• Work instruction
Reproduce word for word, from the entries below, the line with "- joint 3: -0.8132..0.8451", the line with "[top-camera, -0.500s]", and every line between them, and nothing more.

• Material provided
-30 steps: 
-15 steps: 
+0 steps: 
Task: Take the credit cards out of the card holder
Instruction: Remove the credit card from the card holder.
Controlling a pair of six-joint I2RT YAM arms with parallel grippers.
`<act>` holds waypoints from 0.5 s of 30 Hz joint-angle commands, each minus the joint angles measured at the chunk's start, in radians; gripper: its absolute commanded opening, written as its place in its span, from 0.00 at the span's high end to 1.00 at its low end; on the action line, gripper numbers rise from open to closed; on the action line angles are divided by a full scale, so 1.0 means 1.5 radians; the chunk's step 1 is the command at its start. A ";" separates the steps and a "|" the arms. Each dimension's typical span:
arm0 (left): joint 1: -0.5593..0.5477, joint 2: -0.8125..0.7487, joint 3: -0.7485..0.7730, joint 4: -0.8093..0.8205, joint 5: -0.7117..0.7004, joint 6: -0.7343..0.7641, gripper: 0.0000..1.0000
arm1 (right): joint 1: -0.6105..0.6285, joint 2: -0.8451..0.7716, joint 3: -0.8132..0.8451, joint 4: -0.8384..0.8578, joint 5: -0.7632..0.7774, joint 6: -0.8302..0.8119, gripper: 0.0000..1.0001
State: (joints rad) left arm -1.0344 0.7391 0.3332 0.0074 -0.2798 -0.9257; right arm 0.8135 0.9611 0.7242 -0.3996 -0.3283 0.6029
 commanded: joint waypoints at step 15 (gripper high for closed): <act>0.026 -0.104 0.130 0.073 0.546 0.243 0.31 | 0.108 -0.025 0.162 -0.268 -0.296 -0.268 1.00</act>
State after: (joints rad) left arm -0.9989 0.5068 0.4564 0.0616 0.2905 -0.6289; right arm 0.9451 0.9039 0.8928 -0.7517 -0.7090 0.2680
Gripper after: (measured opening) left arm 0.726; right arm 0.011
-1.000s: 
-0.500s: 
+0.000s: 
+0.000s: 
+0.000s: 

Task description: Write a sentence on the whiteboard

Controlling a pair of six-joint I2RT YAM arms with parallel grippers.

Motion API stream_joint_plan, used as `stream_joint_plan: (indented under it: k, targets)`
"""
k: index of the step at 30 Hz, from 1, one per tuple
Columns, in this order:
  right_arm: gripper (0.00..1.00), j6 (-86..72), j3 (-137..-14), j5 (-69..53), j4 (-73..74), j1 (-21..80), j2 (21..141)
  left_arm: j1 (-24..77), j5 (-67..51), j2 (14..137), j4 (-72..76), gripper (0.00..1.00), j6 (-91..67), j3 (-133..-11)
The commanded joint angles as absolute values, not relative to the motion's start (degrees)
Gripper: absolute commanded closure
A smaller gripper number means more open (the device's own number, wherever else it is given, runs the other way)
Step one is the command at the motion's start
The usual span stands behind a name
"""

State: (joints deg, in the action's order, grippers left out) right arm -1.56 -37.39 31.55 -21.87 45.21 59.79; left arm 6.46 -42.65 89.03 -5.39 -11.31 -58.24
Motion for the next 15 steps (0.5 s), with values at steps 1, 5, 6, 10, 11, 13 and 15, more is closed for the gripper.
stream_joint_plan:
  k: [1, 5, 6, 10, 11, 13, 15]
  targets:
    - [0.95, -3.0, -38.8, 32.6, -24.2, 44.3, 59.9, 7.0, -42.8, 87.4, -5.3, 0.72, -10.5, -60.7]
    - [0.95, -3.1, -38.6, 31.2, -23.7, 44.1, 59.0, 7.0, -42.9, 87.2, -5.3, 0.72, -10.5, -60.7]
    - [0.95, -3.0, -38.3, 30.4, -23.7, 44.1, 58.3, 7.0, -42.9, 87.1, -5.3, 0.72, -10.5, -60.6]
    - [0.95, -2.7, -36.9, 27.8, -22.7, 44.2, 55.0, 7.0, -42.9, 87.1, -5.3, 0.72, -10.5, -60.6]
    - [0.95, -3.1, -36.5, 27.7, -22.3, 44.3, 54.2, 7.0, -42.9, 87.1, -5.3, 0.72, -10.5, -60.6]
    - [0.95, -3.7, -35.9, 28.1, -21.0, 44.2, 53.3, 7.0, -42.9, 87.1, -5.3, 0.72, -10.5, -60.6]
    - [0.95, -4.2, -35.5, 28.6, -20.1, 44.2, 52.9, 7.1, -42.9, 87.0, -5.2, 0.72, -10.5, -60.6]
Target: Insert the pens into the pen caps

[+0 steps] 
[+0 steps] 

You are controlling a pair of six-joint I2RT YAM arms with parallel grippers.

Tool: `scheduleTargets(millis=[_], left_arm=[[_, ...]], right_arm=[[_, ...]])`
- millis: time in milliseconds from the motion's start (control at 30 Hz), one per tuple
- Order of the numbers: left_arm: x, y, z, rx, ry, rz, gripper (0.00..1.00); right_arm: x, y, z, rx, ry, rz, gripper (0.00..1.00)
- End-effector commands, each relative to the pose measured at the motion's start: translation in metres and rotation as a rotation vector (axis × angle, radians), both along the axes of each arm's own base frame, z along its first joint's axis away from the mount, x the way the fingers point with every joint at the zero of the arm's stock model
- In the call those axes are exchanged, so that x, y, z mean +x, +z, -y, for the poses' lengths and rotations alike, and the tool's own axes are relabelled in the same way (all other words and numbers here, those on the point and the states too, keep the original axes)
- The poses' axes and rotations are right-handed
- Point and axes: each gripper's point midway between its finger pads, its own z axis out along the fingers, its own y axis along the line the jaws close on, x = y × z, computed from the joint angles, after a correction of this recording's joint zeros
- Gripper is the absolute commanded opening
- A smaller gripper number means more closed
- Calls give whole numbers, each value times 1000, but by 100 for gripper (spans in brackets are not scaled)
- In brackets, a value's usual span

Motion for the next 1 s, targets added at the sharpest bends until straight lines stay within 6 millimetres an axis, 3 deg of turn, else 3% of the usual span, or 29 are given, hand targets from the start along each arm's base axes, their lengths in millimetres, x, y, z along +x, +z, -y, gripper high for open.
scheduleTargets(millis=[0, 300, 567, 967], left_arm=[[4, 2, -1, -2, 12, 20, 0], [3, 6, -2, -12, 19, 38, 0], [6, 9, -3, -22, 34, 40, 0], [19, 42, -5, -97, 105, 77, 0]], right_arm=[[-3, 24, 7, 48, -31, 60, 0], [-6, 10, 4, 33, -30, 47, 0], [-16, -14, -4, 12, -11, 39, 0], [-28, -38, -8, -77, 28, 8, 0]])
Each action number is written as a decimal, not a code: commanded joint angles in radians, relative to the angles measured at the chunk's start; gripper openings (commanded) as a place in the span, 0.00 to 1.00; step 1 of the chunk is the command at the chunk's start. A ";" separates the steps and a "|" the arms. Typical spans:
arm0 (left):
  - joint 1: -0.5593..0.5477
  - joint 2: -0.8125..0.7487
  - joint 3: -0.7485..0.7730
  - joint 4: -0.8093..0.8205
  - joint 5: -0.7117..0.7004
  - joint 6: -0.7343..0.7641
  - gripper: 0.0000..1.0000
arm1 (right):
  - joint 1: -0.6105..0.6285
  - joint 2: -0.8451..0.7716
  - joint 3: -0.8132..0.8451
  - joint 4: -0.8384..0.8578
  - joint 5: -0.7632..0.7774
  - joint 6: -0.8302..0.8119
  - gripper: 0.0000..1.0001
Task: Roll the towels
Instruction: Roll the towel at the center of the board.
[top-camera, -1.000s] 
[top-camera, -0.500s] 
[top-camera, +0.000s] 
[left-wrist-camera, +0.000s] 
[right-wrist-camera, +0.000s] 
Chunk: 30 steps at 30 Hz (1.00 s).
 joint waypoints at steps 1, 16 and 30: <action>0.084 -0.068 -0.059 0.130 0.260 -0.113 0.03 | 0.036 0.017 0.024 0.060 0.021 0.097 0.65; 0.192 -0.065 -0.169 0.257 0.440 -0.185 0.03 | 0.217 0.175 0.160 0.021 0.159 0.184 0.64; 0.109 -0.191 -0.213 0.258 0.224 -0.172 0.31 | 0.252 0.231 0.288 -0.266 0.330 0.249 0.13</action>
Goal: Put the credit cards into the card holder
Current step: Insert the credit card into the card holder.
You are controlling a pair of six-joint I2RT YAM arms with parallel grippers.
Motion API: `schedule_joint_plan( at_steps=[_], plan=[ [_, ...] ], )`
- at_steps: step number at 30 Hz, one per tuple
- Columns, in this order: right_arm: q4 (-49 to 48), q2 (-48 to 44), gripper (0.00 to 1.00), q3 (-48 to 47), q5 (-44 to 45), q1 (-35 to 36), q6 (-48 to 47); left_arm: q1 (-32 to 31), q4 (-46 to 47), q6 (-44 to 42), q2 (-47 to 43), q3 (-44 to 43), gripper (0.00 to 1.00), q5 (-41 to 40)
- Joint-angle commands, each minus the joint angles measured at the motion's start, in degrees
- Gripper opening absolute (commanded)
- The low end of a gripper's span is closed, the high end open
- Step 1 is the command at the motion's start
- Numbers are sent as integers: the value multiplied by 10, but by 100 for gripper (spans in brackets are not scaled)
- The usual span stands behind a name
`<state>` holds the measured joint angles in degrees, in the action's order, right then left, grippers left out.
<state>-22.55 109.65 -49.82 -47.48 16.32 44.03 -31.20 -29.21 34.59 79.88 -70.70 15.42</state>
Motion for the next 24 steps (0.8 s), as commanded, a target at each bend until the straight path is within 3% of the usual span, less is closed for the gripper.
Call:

• Output of the exercise
  - joint 3: -0.8132..0.8451
  - joint 4: -0.8384..0.8578
  - joint 5: -0.7632..0.7774
  - joint 6: -0.8302..0.8119
  - gripper: 0.0000..1.0001
Task: Roll the towels
Instruction: Roll the towel at the center of the board.
[top-camera, -1.000s] 
[top-camera, -0.500s] 

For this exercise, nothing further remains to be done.